The lines from the start of the data through the line with "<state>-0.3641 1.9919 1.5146" are to be returned verbatim; all later lines are to be omitted.

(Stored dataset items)
* * * * * * * * *

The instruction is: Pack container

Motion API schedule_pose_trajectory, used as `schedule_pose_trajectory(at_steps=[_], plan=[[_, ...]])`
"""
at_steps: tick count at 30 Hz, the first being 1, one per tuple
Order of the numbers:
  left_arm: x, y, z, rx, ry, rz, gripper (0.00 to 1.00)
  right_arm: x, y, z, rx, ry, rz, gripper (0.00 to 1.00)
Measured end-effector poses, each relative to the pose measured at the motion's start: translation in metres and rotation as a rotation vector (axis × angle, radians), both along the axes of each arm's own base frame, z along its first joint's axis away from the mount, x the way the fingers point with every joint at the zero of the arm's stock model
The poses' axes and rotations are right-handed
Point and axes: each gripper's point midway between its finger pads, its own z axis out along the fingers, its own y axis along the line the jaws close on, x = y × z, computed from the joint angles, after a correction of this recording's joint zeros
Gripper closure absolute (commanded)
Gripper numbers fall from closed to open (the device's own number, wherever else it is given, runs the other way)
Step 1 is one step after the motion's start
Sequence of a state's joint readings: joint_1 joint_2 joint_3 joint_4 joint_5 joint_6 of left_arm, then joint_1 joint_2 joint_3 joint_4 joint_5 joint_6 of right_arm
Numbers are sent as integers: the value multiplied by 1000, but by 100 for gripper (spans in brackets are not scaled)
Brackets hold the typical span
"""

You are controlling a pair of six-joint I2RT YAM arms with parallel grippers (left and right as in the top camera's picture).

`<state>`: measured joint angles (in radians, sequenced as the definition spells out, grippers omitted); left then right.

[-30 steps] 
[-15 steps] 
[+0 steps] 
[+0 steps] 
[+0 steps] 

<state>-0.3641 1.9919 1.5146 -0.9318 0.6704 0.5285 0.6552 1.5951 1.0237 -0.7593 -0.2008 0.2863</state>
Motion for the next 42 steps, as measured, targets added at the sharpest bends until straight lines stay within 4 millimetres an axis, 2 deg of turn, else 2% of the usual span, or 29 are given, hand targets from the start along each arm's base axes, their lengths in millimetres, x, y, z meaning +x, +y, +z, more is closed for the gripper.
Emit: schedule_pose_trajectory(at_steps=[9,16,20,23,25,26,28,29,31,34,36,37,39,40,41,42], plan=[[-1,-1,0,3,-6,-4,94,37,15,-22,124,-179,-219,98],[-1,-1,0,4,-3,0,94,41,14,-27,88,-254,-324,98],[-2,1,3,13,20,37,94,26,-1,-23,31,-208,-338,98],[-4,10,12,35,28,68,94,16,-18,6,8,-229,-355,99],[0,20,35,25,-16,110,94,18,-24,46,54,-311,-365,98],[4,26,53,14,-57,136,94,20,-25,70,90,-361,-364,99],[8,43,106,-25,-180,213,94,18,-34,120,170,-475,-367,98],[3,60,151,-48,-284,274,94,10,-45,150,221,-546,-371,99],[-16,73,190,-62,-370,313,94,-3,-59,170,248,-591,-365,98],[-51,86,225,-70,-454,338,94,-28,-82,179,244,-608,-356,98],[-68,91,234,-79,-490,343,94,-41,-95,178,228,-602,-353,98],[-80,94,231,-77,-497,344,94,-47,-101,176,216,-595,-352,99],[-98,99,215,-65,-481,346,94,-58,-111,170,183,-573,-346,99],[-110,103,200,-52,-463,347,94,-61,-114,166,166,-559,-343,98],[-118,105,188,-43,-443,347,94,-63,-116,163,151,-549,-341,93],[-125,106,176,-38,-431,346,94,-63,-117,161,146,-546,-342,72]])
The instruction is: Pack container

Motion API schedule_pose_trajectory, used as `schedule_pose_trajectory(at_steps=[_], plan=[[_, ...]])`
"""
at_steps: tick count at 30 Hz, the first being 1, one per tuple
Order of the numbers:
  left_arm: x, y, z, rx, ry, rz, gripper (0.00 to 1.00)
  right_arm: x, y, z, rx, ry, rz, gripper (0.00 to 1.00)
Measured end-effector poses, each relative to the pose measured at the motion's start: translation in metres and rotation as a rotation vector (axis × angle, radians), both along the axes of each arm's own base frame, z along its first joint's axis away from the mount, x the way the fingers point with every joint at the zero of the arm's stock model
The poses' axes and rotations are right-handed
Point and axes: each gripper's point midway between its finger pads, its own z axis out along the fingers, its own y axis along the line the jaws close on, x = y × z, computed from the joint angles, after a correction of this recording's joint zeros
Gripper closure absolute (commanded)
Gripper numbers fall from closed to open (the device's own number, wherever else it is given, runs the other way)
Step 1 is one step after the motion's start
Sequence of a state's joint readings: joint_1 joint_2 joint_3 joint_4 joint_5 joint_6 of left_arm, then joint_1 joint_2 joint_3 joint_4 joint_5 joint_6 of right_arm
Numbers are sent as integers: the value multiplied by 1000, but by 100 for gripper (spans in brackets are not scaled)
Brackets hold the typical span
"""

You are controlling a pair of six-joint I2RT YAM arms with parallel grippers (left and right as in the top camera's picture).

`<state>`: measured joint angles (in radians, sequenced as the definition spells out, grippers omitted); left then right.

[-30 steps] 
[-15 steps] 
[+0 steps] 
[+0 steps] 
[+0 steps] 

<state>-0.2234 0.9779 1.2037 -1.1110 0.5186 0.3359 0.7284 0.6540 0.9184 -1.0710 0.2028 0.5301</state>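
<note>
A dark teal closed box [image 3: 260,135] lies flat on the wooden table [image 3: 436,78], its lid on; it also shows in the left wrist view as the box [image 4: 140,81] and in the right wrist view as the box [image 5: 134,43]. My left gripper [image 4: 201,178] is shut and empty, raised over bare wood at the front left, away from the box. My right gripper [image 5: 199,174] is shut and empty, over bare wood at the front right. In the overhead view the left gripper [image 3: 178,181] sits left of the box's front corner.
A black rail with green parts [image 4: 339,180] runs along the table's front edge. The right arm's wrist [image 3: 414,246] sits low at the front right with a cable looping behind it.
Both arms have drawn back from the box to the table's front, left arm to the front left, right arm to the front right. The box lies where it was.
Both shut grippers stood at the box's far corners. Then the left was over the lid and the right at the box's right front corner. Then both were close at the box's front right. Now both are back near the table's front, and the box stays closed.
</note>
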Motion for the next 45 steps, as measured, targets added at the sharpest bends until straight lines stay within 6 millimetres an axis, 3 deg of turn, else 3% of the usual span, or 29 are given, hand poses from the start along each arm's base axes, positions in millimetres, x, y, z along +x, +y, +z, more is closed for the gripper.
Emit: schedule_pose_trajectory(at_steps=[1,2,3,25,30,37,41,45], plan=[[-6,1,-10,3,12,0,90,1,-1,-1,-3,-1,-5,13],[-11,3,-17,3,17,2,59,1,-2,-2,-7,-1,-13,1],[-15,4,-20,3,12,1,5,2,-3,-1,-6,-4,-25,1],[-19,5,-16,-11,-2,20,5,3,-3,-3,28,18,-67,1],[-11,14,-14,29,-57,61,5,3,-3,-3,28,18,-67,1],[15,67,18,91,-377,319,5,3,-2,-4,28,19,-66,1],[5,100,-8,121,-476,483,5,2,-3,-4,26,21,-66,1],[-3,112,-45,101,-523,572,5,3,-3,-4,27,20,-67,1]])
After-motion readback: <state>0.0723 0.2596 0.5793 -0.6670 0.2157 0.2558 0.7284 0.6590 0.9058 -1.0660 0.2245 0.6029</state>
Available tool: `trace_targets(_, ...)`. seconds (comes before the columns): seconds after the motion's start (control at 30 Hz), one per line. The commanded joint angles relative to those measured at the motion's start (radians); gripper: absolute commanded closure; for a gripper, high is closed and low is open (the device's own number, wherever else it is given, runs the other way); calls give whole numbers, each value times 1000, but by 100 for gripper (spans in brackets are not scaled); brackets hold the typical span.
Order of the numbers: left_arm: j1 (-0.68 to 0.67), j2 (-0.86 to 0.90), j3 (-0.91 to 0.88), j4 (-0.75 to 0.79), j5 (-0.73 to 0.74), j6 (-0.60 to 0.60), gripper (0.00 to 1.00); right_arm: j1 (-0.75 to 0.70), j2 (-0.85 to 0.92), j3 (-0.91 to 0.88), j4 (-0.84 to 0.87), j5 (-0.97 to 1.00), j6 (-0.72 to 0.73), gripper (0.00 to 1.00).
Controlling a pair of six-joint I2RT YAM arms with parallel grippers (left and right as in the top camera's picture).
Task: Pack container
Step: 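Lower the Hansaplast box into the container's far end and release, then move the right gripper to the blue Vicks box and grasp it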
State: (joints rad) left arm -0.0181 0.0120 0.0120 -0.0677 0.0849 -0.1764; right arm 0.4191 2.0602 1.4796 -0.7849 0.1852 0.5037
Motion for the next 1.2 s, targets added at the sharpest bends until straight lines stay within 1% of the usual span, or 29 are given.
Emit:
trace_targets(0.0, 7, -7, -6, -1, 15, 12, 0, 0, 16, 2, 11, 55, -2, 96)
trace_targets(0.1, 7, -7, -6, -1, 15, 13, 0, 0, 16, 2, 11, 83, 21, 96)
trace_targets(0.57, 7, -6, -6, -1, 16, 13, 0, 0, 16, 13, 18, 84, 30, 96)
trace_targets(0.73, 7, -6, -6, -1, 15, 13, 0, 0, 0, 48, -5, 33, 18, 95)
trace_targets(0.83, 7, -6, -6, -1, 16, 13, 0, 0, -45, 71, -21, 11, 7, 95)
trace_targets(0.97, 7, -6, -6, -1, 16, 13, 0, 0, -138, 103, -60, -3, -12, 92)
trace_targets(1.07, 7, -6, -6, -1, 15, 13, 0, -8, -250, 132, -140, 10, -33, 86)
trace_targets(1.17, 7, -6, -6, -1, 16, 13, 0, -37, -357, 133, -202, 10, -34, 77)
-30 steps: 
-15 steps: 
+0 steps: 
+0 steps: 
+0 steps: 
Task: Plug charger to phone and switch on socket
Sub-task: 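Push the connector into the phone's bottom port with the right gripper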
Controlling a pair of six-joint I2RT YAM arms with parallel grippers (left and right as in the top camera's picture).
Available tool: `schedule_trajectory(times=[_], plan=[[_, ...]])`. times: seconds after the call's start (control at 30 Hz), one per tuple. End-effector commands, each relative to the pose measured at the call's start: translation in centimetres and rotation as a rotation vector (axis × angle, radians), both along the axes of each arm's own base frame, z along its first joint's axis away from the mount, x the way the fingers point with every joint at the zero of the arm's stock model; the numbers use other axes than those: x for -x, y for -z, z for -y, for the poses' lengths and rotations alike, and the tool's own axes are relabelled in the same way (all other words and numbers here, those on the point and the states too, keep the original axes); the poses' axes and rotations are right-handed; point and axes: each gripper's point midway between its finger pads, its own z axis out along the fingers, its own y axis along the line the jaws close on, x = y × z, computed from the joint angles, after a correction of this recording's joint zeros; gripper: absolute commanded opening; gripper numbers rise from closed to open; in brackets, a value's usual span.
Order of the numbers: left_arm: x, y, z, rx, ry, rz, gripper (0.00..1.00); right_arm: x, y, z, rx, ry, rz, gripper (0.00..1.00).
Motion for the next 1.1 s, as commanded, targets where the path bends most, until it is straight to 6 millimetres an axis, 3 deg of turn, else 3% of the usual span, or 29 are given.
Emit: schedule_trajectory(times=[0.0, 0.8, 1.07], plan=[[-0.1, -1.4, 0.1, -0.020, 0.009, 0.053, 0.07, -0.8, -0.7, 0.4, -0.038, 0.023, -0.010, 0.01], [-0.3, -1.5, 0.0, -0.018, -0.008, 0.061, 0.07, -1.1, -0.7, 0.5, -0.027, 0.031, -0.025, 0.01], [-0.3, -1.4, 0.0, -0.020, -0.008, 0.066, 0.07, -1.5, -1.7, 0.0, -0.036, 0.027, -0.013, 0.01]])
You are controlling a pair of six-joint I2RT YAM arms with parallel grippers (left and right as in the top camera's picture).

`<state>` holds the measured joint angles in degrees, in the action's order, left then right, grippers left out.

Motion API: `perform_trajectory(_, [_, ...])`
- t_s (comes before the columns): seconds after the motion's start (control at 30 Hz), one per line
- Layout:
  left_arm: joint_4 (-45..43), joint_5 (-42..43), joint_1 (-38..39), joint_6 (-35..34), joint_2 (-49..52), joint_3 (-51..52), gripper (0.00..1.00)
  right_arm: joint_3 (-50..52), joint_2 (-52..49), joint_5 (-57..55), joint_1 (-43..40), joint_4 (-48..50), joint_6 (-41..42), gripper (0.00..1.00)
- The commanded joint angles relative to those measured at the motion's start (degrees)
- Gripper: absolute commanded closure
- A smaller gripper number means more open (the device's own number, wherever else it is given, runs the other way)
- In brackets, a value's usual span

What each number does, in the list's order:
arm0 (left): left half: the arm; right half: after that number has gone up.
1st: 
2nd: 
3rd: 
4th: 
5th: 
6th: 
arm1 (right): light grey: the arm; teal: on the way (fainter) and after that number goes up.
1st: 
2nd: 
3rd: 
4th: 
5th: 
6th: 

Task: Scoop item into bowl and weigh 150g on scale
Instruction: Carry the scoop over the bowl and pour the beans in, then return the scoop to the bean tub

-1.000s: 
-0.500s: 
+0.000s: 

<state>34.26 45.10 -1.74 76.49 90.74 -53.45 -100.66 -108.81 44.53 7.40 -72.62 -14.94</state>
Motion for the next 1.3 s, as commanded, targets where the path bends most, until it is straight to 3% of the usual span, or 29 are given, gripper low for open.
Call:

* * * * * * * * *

Answer box:
The instruction is: Pack container

Motion API schedule_pose_trajectory, used as `schedule_pose_trajectory(at_steps=[_], plan=[[_, ...]])`
"""
at_steps: tick count at 30 Hz, the first being 1, one per tuple
Order of the numbers:
  left_arm: x, y, z, rx, ry, rz, gripper (0.00 to 1.00)
  right_arm: x, y, z, rx, ry, rz, gripper (0.00 to 1.00)
Measured end-effector poses, each relative to the pose measured at the motion's start: translation in metres and rotation as a rotation vector (axis × angle, radians), both along the axes of each arm's own base frame, z along its first joint's axis away from the mount, x the way the fingers point with every joint at the zero of the arm's stock model
The poses' axes and rotations are right-handed
Point and axes: each gripper's point midway between its finger pads, its own z axis out along the fingers, its own y axis along the line the jaws close on, x = y × z, computed from the joint angles, after a correction of this recording's joint zeros
Gripper closure absolute (commanded)
Gripper numbers fall from closed to open (the device's own number, wherever else it is given, runs the other way)
Step 1 is one step after the motion's start
Sequence of a state's joint readings: joint_1 joint_2 joint_3 joint_4 joint_5 joint_6 of left_arm, then joint_1 joint_2 joint_3 joint_4 joint_5 joint_6 of right_arm
Numbers are sent as integers: the value multiplied by 1000, but by 100 for gripper (spans in brackets are not scaled)
Brackets hold the typical span
"""

You are controlling a pair of six-joint I2RT YAM arms with parallel grippers (left and right as in the top camera's picture).

`<state>`: measured joint angles (in radians, sequenced as the definition spells out, grippers omitted); left then right.

[-30 steps] 
[-15 steps] 
[+0 steps] 
[+0 steps] 
[+0 steps] 

<state>-0.3641 1.9919 1.5146 -0.9318 0.6704 0.5285 0.6552 1.5951 1.0237 -0.7593 -0.2008 0.2863</state>

Nothing further is needed for the exercise.